Si l'Italie est l'un des principaux producteurs d'huile d'olive de l'Union européenne, c'est en grande partie grâce aux Pouilles, avec leurs 60 millions d'oliviers. Depuis des années, cette région est pourtant confrontée à la propagation d'un ennemi aussi invisible qu'irréductible de l'olivier : la xylella fastidiosa. Giovanni Melcarne, propriétaire de l'entreprise agricole Forestaforte, dans la province de Lecce (sud des Pouilles), spécialisée dans la production d'huile d'olive extra vierge de haute qualité, se souvient même du jour exact où tout a commencé. « C'était le 15 octobre 2013. Le communiqué officiel confirmant la présence de xylella fastidiosa sur les oliviers en Pouilles est tombé ». Depuis, cette bactérie a anéanti plus de 21 millions d'oliviers. Parmi eux, beaucoup d'arbres connus simplement sous le nom des “séculaires”, âgés de centaines, parfois même de milliers d'années, avec des troncs pouvant atteindre dix mètres de circonférence. 

La “peste des oliviers”

Se promener au milieu d’arbres aussi anciens est une expérience unique. Parmi les lieux les plus appréciés des habitants et des touristes se trouve la célèbre Plaine des oliviers monumentaux : une zone rurale entre les villes de Bari et Brindisi, possédant une concentration très élevée d'oliviers séculaires. Il n'est donc pas difficile d'imaginer le spectacle laissé par le passage de xylella fastidiosa, qui a causé la perte de plus d'un tiers des arbres de ce lieu emblématique. La bactérie a du reste frappé des zones beaucoup plus vastes, provoquant ce qui a été décrit comme un “désastre écologique” : des champs entiers dévastés et de grands oliviers sans feuillage, aux branches nues, mortes. Un coup très dur, tant pour les paysages des Pouilles que pour les exploitations agricoles qui se sont retrouvées avec des terres contaminées par la bactérie, une chute drastique de la production et les pertes économiques en découlant. Des difficultés qui persistent, aggravées par des conditions climatiques peu favorables. Et qui se répercutent sur l'industrie oléicole de toute l'Italie, désormais tombée à la cinquième place des pays producteurs d'huile d'olive. 

La recherche de solutions

Transportée par un insecte mesurant à peine quelques millimètres, le philaenus spumarius, la bactérie xylella fastidiosa attaque les oliviers en se reproduisant jusqu'à obstruer le système conducteur de la sève brute, ces vaisseaux à travers lesquels passent également l'eau et les sels minéraux. Cela provoque ainsi le dessèchement d'abord des feuilles, puis des branches, et enfin de toute la plante qui en meurt, parfois en moins d’un an. selon Save the Olives, une ONG de bénévoles réunissant agronomes, agriculteurs, chercheurs, étudiants et entrepreneurs, engagée depuis des années dans le soutien à des projets de recherche et des actions de lutte contre la propagation de la bactérie, le fléau progresse à la vitesse de 2 kilomètres par mois. Ce sont 145 000 kilomètres carrés de terres en Pouilles à risque de désertification. Or, il n'existe pas de traitements ou de remède avérés.
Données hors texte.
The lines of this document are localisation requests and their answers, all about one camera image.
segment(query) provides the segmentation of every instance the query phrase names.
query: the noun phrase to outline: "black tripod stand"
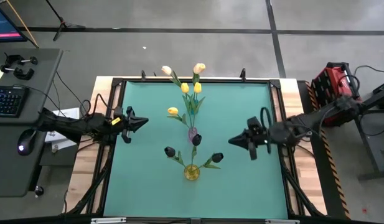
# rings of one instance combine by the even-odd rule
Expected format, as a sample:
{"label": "black tripod stand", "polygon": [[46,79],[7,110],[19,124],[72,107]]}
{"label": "black tripod stand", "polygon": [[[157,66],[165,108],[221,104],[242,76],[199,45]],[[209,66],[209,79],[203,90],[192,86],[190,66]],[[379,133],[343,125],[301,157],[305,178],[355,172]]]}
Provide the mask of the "black tripod stand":
{"label": "black tripod stand", "polygon": [[68,23],[68,22],[65,22],[63,20],[63,17],[59,16],[59,14],[57,14],[57,11],[55,10],[55,8],[51,5],[51,3],[49,2],[49,0],[46,0],[49,7],[53,10],[53,12],[55,13],[55,15],[57,16],[57,18],[59,19],[60,21],[60,26],[59,28],[57,29],[57,32],[55,34],[55,37],[54,37],[54,41],[56,41],[58,38],[59,38],[59,34],[62,30],[64,29],[67,29],[69,27],[75,27],[75,28],[81,28],[81,29],[85,29],[85,26],[81,26],[81,25],[76,25],[76,24],[71,24],[71,23]]}

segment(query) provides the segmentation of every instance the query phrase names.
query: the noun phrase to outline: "dark purple tulip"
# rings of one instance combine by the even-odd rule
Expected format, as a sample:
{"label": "dark purple tulip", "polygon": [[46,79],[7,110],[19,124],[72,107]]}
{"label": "dark purple tulip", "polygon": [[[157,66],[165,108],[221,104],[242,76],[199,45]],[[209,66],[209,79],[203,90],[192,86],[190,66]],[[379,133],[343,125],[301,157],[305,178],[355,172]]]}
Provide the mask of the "dark purple tulip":
{"label": "dark purple tulip", "polygon": [[166,155],[167,155],[168,157],[174,157],[174,155],[175,155],[175,149],[173,149],[173,148],[171,148],[171,147],[169,147],[169,146],[167,146],[167,147],[164,149],[164,152],[166,152]]}
{"label": "dark purple tulip", "polygon": [[223,154],[221,152],[214,153],[214,155],[212,155],[212,162],[214,163],[221,162],[222,159],[223,159]]}
{"label": "dark purple tulip", "polygon": [[199,134],[196,134],[192,139],[192,143],[194,146],[198,146],[201,142],[202,142],[202,136]]}

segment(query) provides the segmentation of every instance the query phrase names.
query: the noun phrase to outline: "yellow tulip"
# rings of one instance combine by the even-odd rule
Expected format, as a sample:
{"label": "yellow tulip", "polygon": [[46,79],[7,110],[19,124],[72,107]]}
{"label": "yellow tulip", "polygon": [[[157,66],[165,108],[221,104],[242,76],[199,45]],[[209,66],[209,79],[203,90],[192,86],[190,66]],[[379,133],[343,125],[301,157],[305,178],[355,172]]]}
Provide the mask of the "yellow tulip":
{"label": "yellow tulip", "polygon": [[183,93],[189,92],[189,86],[187,85],[187,83],[182,83],[180,86],[180,89],[182,90]]}
{"label": "yellow tulip", "polygon": [[202,71],[204,71],[205,65],[203,63],[197,63],[193,68],[194,74],[200,74]]}
{"label": "yellow tulip", "polygon": [[177,108],[168,108],[168,113],[171,115],[177,115],[178,109]]}
{"label": "yellow tulip", "polygon": [[165,74],[167,74],[167,75],[171,75],[171,73],[172,73],[172,69],[171,69],[170,67],[168,67],[168,66],[163,66],[163,67],[161,68],[161,70],[162,70]]}
{"label": "yellow tulip", "polygon": [[194,85],[194,92],[195,93],[201,93],[202,92],[202,85],[197,82],[195,85]]}

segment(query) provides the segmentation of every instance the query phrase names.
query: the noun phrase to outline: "white tulip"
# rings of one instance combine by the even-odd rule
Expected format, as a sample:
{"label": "white tulip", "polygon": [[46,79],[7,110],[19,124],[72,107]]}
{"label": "white tulip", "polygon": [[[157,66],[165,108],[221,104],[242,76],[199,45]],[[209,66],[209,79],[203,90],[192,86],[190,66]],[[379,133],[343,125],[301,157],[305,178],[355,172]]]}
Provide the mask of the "white tulip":
{"label": "white tulip", "polygon": [[205,65],[203,63],[197,63],[193,68],[193,73],[200,74],[204,69]]}
{"label": "white tulip", "polygon": [[163,66],[163,67],[161,68],[161,70],[162,70],[165,74],[167,74],[167,75],[171,75],[171,73],[172,73],[172,69],[171,69],[170,67],[168,67],[168,66]]}

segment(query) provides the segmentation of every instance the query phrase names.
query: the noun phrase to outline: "red machine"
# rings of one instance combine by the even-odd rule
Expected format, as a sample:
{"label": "red machine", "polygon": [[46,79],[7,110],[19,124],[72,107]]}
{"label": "red machine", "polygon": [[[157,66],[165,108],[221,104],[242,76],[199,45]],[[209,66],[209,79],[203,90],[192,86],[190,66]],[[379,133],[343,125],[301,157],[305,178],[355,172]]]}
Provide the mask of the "red machine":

Bien que le scénario soit décourageant, de nombreuses personnes comme Giovanni Melcarne, ont cependant refusé depuis le début de la crise de se résigner. Ils ont cherché des armes pour contrer la bactérie. En participant, par exemple, à des projets d'amélioration génétique pour trouver des cultivars résistants. « Je collabore avec le CNR de Bari dans un plan d'amélioration génétique de l'olivier depuis six ans et nous avons progressivement augmenté le nombre de croisements que nous faisons en un an. Nous avons des installations ad hoc, comme une chambre climatique, et un champ avec 400 variétés où nous faisons des tests sur la résistance à la combinaison de xylella et de stress hydrique. Une partie de mon oliveraie est destinée à ces essais ».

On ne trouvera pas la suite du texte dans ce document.